From the listing below, pull each line that includes "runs".

Listed entries Block Start

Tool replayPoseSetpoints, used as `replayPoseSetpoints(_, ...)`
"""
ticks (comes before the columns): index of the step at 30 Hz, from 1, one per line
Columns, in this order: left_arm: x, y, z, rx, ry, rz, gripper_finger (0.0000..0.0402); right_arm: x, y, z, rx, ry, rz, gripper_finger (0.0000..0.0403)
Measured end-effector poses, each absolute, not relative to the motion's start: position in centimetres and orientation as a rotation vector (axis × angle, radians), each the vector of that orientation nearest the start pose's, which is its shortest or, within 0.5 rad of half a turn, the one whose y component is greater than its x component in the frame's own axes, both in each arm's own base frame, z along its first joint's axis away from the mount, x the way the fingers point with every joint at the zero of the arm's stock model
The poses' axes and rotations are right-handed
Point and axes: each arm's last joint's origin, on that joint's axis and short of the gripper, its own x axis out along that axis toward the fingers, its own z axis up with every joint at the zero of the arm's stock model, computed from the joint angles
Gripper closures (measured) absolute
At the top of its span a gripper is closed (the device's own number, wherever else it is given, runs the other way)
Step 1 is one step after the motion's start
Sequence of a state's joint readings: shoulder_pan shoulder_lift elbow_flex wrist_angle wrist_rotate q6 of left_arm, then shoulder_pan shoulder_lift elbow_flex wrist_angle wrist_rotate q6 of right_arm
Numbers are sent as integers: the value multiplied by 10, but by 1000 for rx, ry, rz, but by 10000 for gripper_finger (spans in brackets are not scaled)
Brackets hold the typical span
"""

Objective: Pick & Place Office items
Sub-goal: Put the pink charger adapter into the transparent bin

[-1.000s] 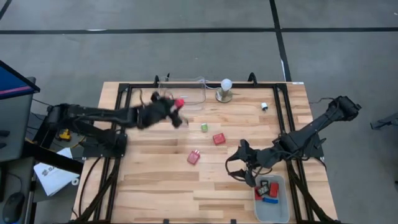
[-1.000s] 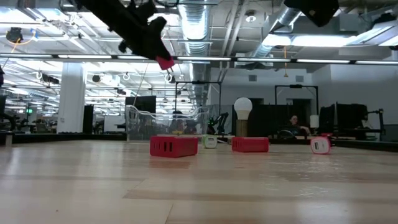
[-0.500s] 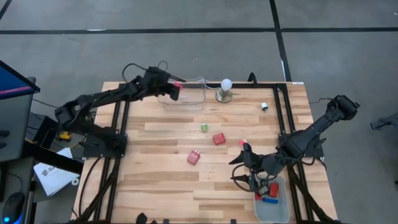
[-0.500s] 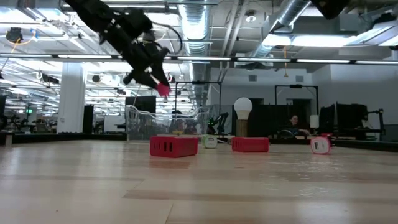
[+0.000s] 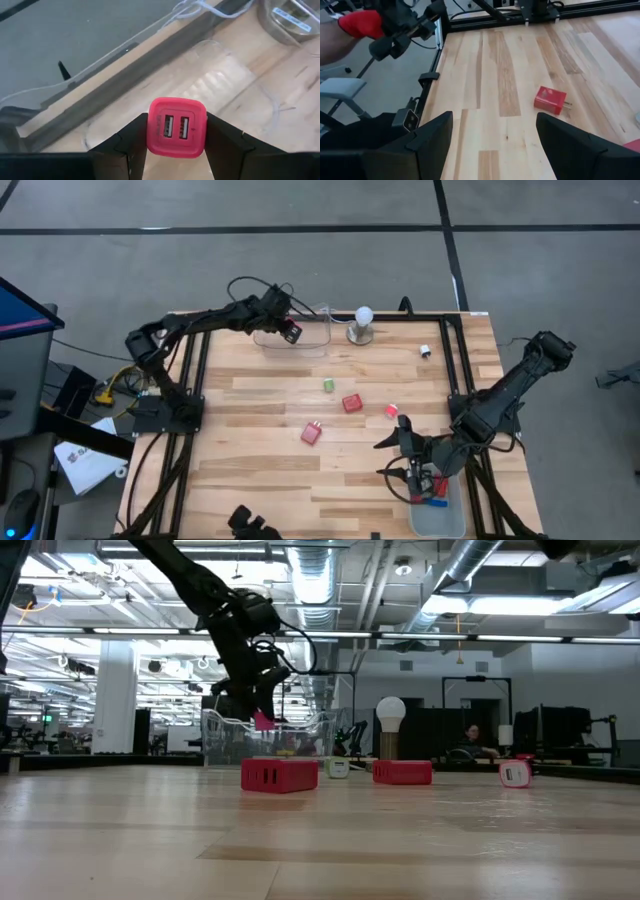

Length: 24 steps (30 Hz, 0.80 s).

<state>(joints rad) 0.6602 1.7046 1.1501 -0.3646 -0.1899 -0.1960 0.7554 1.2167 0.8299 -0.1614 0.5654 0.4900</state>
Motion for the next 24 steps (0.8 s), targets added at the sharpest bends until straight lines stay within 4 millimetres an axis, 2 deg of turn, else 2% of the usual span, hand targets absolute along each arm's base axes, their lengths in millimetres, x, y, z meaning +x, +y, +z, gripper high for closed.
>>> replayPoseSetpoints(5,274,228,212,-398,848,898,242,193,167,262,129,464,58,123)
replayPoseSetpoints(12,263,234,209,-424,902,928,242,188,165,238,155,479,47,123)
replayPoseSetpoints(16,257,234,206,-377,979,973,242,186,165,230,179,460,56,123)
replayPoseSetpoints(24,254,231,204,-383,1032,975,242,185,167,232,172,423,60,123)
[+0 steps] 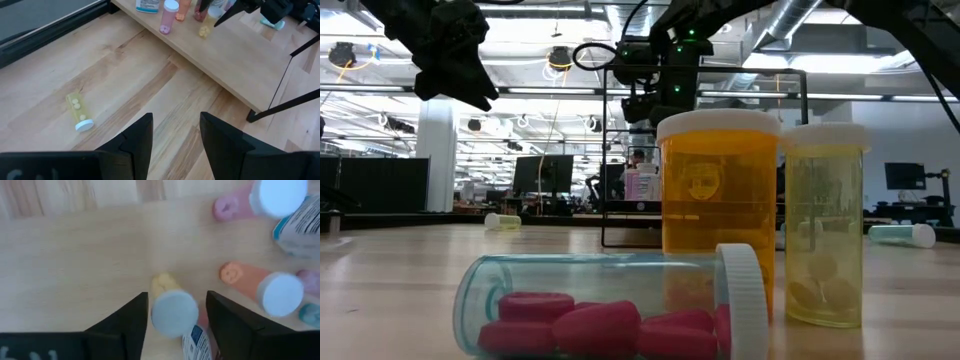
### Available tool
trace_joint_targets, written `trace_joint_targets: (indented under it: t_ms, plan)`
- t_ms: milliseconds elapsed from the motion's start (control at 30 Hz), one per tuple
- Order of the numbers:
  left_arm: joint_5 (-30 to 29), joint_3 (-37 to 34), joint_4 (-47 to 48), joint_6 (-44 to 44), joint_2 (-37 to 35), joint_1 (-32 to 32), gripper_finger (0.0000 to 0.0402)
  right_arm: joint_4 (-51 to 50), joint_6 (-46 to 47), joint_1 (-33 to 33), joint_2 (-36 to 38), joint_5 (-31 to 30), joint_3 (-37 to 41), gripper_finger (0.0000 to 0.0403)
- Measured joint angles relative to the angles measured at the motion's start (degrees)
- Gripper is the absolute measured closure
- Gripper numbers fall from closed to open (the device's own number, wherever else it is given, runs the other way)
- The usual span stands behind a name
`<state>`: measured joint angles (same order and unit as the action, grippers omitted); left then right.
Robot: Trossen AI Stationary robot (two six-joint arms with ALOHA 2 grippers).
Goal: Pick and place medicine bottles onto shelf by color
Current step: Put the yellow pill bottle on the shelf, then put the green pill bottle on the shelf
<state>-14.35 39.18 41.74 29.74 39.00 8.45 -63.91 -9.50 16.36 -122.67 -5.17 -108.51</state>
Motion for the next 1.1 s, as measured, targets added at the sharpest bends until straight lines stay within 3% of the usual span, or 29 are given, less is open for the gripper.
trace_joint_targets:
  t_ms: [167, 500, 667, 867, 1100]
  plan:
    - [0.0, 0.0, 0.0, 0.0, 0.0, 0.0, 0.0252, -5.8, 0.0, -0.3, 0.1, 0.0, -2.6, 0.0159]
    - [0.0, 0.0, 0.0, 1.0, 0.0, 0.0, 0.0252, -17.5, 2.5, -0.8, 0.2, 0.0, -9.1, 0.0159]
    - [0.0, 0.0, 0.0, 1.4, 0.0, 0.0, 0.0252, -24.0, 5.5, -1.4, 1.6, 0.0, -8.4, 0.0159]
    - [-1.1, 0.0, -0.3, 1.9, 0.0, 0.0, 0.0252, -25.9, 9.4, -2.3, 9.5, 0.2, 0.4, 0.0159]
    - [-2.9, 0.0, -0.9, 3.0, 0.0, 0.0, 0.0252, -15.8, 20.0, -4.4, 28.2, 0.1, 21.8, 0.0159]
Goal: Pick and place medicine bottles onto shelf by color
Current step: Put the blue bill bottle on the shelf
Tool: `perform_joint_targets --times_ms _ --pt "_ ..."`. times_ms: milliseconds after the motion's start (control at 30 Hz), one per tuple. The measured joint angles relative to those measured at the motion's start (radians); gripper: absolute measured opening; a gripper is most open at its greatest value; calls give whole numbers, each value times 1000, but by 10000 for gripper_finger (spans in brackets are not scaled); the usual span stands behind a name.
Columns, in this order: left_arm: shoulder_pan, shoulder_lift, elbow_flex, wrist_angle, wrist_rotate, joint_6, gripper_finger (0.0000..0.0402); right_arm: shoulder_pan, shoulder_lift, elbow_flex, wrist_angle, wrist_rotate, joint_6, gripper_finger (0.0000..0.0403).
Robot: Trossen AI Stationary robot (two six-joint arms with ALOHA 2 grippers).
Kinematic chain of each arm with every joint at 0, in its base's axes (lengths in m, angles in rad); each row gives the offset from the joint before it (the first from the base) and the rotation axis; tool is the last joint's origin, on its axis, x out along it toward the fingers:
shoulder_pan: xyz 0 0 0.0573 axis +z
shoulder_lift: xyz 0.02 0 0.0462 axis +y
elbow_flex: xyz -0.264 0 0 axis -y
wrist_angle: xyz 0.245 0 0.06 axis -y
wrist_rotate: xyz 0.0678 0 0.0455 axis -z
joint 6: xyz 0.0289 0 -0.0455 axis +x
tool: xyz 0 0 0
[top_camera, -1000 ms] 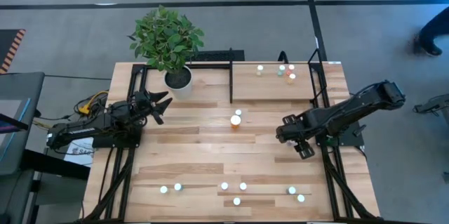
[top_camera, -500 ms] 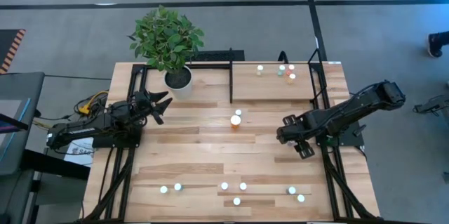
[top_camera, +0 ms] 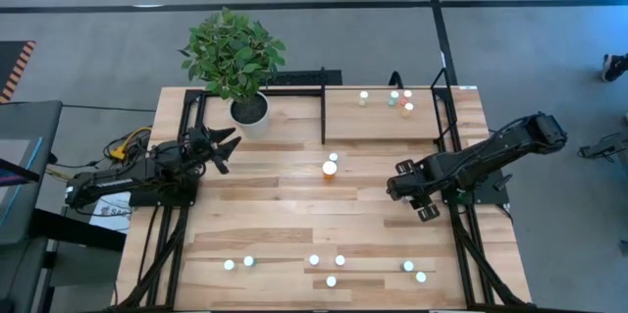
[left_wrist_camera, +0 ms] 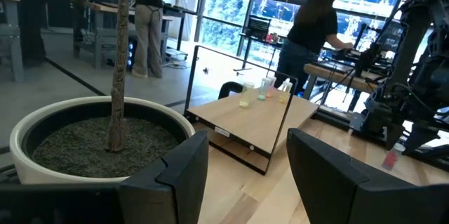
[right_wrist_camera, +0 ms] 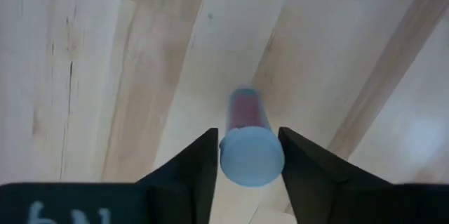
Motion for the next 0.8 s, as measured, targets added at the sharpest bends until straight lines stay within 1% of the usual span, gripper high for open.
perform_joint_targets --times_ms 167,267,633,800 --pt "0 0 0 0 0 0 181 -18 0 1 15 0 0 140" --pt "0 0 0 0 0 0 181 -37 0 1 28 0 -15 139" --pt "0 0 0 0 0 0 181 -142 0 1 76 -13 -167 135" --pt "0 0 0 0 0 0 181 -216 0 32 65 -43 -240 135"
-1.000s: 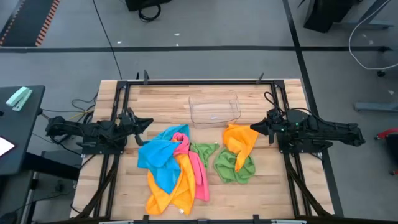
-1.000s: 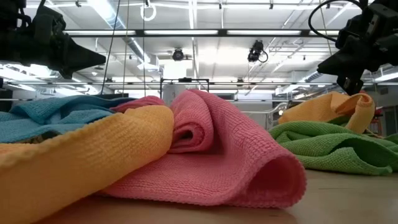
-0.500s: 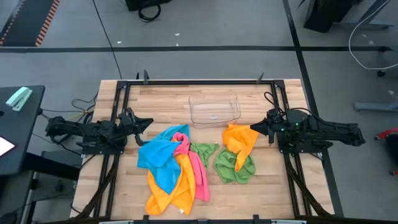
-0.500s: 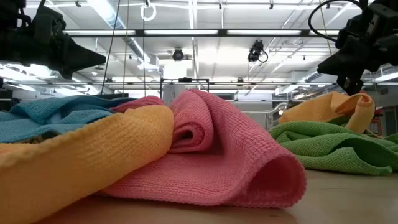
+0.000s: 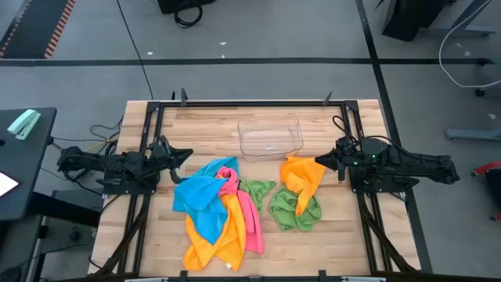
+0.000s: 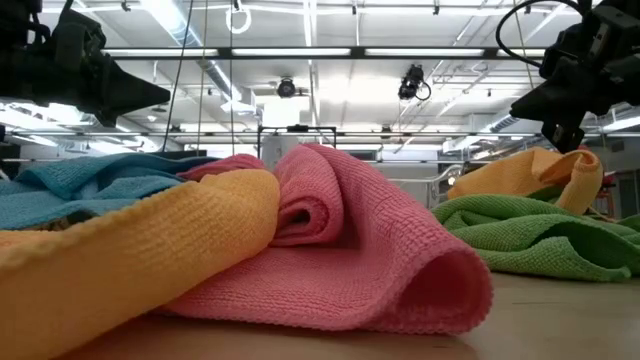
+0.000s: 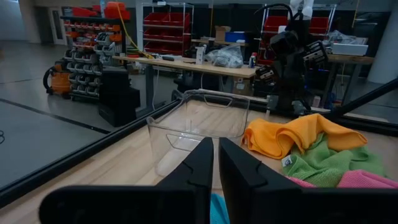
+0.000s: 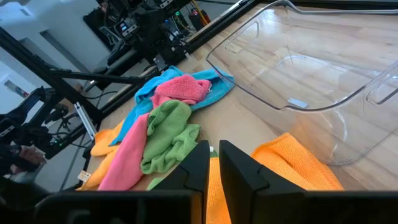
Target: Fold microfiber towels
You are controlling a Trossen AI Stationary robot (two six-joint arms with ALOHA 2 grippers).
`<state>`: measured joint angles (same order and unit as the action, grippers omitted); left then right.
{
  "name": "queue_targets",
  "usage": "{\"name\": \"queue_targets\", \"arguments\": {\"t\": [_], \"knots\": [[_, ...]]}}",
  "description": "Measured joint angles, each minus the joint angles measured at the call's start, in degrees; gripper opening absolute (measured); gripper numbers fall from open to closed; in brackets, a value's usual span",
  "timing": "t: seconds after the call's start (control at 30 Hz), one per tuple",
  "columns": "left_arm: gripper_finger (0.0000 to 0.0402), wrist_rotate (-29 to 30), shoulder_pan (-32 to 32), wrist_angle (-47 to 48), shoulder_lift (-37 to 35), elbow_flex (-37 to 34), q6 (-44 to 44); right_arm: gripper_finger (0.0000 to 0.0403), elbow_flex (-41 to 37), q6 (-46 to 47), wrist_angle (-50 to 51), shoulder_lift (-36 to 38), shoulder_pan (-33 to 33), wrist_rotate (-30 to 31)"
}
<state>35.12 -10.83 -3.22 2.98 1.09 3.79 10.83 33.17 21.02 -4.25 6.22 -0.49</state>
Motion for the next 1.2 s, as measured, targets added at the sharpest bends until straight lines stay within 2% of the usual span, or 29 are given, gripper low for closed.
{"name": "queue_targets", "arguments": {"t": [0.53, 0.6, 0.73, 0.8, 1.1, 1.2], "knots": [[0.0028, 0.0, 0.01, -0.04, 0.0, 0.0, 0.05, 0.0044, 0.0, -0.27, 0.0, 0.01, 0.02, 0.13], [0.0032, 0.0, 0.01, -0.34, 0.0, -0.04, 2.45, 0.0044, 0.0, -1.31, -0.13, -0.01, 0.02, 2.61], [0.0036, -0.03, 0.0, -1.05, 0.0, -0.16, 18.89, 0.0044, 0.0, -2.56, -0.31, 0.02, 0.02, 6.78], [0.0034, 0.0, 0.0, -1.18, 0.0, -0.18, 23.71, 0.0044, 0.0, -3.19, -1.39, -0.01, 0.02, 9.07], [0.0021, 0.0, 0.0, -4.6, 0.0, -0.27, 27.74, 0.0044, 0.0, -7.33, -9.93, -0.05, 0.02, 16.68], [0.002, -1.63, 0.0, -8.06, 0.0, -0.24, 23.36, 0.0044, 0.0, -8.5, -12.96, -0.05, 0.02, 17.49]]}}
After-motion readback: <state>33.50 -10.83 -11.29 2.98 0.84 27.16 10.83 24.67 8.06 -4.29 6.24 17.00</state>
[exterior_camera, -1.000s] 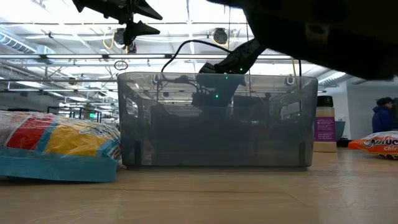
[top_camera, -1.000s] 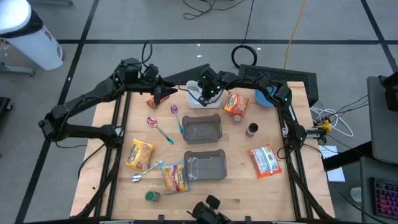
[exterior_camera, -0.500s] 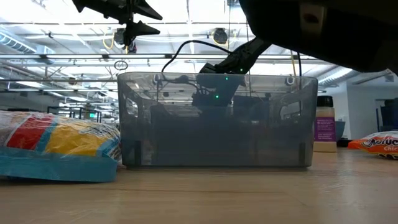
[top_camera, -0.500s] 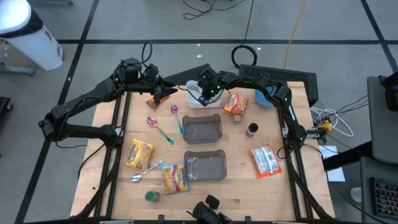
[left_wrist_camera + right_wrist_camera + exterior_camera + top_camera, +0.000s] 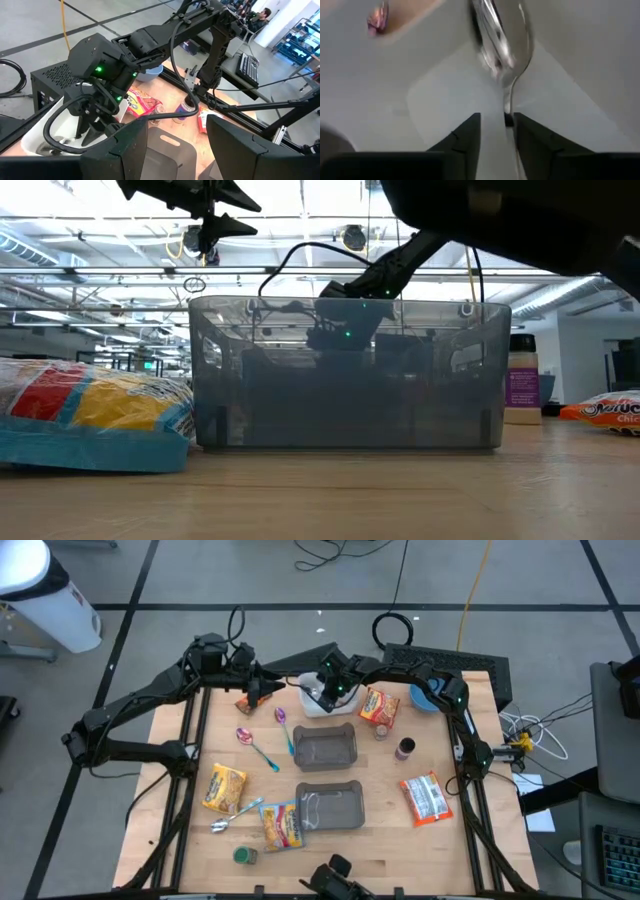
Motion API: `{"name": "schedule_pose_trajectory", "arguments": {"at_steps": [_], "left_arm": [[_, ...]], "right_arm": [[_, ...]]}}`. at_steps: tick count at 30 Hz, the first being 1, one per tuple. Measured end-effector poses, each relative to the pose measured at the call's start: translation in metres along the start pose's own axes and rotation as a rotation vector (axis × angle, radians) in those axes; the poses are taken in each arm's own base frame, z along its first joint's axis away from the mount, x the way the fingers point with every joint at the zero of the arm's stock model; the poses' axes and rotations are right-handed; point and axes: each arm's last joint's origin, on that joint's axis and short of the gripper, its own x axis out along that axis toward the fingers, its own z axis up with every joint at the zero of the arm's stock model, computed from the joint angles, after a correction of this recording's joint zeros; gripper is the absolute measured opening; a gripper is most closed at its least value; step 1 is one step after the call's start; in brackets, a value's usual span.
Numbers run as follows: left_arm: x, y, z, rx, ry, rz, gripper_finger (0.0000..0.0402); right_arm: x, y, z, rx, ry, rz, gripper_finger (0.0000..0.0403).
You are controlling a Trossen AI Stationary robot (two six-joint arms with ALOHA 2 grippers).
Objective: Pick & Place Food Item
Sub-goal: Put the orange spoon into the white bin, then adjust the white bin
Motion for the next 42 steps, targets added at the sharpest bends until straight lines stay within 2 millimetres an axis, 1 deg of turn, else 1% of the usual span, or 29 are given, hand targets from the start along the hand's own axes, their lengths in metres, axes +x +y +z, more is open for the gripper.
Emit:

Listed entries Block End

--- Answer to the problem ---
At the top of its span a gripper is closed (the device's own number, wherever else it is given, runs the other way)
- Gripper numbers fall from closed to open (the device's own number, wherever else it is given, runs the other way)

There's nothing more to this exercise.